Grave injury has been done to the concept of democracy by those who, exaggerating the natural law notion of sovereignty, conceived it as limitless rule of the volonté générale. There is really no essential difference between the unlimited power of the democratic state and the unlimited power of the autocrat. The idea that carries away our demagogues and their supporters, the idea that the state can do whatever it wishes, and that nothing should resist the will of the sovereign people, has done more evil perhaps than the caesar-mania of degenerate princelings. Both have the same origin in the notion of a state based purely on political might. The legislator feels free of all limitations because he understands from the theory of law that all law depends on his will. It is a small confusion of ideas, but a confusion with profound consequences, when he takes his formal freedom to be a material one and believes himself to be above the natural conditions of social life. The conflicts which arise out of this misconception show that only within the framework of Liberalism does democracy fulfil a social function. Democracy without Liberalism is a hollow form.

  • 1In some sense it is, perhaps, not altogether an accident that the writer who, at the threshold of the Renaissance, first raised the democratic demand for legislation by the people — Marsilius of Padua — called his work ‘Defensor Pacis’. Atger, Essai sur l’histoire des Doctrines du Contrat Social, Paris 1906, p. 75; Scholz, Marsilius von Padua und die Idee der Demokratie (Zeitschrift für Politik, Vol. I, 1908), p. 66 et seg.
  • 2See on the one hand, especially the writings of the advocates of the Prussian authoritarian state, on the other, above all, the syndicalists. V. Michels Zur Soziologie des Parteiwesens in der modernen Demokratie, 2nd Edition, Leipzig 1925, p. 463 et seq.
  • 3Max Weber, Politik als Beruf, München und Leipzig 1920, p. 17 et seq.

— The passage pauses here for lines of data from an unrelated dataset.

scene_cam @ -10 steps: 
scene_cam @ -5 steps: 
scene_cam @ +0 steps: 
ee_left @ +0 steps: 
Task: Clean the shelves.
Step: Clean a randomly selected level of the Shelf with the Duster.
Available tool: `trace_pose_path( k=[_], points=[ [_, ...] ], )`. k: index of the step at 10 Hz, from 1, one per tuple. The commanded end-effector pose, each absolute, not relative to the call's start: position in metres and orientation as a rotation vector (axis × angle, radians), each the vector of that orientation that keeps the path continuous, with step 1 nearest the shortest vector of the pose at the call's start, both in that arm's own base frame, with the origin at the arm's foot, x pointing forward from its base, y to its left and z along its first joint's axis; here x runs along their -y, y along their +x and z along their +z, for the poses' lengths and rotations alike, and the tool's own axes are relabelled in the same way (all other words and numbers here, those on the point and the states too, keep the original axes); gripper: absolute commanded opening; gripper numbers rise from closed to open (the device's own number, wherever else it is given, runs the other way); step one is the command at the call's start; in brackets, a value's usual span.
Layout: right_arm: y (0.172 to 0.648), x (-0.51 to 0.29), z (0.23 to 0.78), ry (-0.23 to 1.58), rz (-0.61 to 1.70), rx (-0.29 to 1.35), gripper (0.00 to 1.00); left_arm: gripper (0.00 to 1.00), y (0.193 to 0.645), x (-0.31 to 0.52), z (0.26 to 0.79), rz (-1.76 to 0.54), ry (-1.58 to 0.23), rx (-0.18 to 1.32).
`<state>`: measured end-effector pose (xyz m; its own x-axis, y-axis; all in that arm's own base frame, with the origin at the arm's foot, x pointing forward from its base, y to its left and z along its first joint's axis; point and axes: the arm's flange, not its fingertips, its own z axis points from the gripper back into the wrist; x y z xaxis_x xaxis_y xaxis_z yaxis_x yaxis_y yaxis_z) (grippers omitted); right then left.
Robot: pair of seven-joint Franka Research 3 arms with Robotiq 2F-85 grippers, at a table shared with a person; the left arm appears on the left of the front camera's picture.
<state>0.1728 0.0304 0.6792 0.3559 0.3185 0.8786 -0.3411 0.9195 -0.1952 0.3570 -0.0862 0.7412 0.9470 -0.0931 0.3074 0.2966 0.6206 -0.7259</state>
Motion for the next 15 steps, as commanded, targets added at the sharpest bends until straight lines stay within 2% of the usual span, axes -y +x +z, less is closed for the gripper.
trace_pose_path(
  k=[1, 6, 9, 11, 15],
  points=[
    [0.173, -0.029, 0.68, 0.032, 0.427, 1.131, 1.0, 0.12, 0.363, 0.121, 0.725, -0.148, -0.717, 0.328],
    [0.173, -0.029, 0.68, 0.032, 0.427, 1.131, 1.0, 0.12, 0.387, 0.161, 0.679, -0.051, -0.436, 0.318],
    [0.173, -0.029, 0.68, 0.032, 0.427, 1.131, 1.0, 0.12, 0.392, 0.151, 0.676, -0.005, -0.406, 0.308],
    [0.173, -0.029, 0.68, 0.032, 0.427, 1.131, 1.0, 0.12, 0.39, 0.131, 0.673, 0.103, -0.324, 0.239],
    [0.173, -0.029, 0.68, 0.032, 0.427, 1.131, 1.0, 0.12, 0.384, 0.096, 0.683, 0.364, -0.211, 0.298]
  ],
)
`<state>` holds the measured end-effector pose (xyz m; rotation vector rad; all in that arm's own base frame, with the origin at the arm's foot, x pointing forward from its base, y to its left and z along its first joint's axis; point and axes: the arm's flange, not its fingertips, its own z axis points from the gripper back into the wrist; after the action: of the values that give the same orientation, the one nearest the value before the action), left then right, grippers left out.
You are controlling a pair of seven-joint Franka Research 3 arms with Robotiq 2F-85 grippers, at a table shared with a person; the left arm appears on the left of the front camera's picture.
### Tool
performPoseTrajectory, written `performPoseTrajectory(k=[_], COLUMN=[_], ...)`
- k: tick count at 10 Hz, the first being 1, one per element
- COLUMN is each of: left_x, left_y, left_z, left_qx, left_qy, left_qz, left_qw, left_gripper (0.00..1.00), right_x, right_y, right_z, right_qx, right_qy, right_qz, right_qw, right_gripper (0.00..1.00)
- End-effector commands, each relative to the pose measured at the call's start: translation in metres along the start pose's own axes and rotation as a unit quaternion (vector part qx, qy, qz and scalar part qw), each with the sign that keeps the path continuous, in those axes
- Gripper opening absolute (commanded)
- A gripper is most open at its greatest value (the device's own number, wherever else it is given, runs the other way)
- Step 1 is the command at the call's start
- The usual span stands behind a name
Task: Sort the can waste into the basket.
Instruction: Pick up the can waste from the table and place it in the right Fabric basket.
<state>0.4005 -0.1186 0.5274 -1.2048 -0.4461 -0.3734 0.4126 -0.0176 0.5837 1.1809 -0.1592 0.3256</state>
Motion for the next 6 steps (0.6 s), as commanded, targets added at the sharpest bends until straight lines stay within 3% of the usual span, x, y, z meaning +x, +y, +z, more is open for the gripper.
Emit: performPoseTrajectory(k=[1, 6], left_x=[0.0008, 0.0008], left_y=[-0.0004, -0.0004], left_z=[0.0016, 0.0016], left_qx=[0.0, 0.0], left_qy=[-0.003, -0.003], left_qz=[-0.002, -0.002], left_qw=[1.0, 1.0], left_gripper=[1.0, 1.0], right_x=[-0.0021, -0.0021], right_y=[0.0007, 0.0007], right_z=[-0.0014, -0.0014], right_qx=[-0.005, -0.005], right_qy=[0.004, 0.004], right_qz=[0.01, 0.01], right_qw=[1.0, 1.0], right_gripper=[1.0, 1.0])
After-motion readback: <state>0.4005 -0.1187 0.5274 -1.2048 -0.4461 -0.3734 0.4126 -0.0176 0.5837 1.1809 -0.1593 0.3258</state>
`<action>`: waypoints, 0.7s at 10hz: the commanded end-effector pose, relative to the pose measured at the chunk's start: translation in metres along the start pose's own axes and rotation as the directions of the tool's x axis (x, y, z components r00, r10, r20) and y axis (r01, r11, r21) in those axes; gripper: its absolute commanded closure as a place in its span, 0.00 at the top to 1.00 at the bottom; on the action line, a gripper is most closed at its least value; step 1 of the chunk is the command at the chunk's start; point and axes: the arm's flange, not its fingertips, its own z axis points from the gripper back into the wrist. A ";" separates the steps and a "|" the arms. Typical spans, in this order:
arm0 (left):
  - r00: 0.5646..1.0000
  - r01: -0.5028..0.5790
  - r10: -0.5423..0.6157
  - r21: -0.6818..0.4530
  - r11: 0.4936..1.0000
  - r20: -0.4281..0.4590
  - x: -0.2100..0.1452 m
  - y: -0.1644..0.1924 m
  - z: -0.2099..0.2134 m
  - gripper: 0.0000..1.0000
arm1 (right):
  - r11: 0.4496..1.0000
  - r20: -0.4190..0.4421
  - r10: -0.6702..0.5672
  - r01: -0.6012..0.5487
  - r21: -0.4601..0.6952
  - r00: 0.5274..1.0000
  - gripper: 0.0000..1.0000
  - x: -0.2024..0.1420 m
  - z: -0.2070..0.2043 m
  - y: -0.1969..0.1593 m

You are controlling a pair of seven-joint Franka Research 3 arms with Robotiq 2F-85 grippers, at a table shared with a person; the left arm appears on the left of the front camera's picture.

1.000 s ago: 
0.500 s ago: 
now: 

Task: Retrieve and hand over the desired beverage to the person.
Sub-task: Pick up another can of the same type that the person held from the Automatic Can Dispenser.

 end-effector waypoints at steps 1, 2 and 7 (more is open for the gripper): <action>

  • 4The natural law theories of democracy, which fail to appreciate the essentials of the division of labour, cling to the idea of the ‘representation’ of electors by elected. It was not difficult to show how artificial was this concept. The member of parliament who makes laws for me and controls for me the administration of the postal system, no more ‘represents’ me than the doctor who heals me or the cobbler who makes shoes for me. What differentiates him essentially from the doctor and the cobbler is not that he fulfils services of a different kind for me but that if I am dissatisfied with him I cannot withdraw the care of my affairs from him in the same simple way I can dismiss a doctor or a cobbler. To get that influence in government which I have over my doctor and shoemaker I want to be an elector.